Activity. Retype each line below without a single alteration.

Data provided.
====
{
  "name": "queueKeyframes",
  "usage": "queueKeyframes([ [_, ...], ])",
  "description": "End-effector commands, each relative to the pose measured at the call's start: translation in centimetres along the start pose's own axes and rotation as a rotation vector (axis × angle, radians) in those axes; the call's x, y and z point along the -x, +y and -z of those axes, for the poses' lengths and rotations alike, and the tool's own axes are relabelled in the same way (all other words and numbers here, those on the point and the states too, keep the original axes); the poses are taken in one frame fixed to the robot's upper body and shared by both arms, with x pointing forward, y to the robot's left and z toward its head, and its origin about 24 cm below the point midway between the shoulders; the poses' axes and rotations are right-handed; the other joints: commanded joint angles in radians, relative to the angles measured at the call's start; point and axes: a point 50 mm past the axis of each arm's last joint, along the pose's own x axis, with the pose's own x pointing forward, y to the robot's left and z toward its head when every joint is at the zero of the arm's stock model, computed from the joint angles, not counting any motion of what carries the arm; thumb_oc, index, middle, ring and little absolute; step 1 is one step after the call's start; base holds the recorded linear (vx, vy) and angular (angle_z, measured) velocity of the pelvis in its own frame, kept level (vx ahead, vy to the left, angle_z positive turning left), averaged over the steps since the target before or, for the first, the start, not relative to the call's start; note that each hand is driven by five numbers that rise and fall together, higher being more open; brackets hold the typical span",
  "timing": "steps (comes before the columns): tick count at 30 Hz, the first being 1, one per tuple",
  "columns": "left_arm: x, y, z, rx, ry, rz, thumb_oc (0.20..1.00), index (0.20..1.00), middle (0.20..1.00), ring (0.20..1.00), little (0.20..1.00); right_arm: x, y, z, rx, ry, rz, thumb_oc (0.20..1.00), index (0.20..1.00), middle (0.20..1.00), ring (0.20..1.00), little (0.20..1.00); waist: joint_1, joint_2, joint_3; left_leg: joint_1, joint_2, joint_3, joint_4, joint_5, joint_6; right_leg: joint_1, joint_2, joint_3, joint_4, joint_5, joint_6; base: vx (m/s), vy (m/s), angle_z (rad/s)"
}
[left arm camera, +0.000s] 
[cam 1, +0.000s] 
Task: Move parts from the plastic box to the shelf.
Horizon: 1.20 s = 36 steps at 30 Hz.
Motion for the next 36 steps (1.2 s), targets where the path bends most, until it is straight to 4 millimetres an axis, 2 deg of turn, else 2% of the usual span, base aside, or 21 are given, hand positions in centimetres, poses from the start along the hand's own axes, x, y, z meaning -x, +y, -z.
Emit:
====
Exercise result.
{
  "name": "queueKeyframes",
  "usage": "queueKeyframes([ [_, ...], ])",
  "description": "End-effector commands, each relative to the pose measured at the call's start: translation in centimetres along the start pose's own axes and rotation as a rotation vector (axis × angle, radians) in those axes; the call's x, y and z point along the -x, +y and -z of those axes, for the poses' lengths and rotations alike, and the tool's own axes are relabelled in the same way (all other words and numbers here, those on the point and the states too, keep the original axes); the poses are taken in one frame fixed to the robot's upper body and shared by both arms, with x pointing forward, y to the robot's left and z toward its head, and its origin about 24 cm below the point midway between the shoulders; the poses' axes and rotations are right-handed; the other joints: commanded joint angles in radians, relative to the angles measured at the call's start; point and axes: a point 50 mm past the axis of each arm's last joint, along the pose's own x axis, with the pose's own x pointing forward, y to the robot's left and z toward its head when every joint is at the zero of the arm's stock model, computed from the joint angles, not counting any motion of what carries the arm; thumb_oc, index, middle, ring and little absolute; step 1 is one step after the call's start; base holds the recorded linear (vx, vy) and angular (angle_z, measured) velocity of the pelvis in its own frame, kept level (vx ahead, vy to the left, angle_z positive turning left), averaged over the steps since the target before or, for the first, the start, not relative to the call's start; note that each hand is driven by five numbers that rise and fall together, higher being more open; brackets hold the typical span",
  "timing": "steps (comes before the columns): tick count at 30 Hz, the first being 1, one per tuple",
  "columns": "left_arm: x, y, z, rx, ry, rz, thumb_oc (0.20..1.00), index (0.20..1.00), middle (0.20..1.00), ring (0.20..1.00), little (0.20..1.00); right_arm: x, y, z, rx, ry, rz, thumb_oc (0.20..1.00), index (0.20..1.00), middle (0.20..1.00), ring (0.20..1.00), little (0.20..1.00); waist: joint_1, joint_2, joint_3; left_leg: joint_1, joint_2, joint_3, joint_4, joint_5, joint_6; right_leg: joint_1, joint_2, joint_3, joint_4, joint_5, joint_6; base: vx (m/s), vy (m/s), angle_z (rad/s)"
}
[left arm camera, +0.000s] 
[cam 1, +0.000s] 
Task: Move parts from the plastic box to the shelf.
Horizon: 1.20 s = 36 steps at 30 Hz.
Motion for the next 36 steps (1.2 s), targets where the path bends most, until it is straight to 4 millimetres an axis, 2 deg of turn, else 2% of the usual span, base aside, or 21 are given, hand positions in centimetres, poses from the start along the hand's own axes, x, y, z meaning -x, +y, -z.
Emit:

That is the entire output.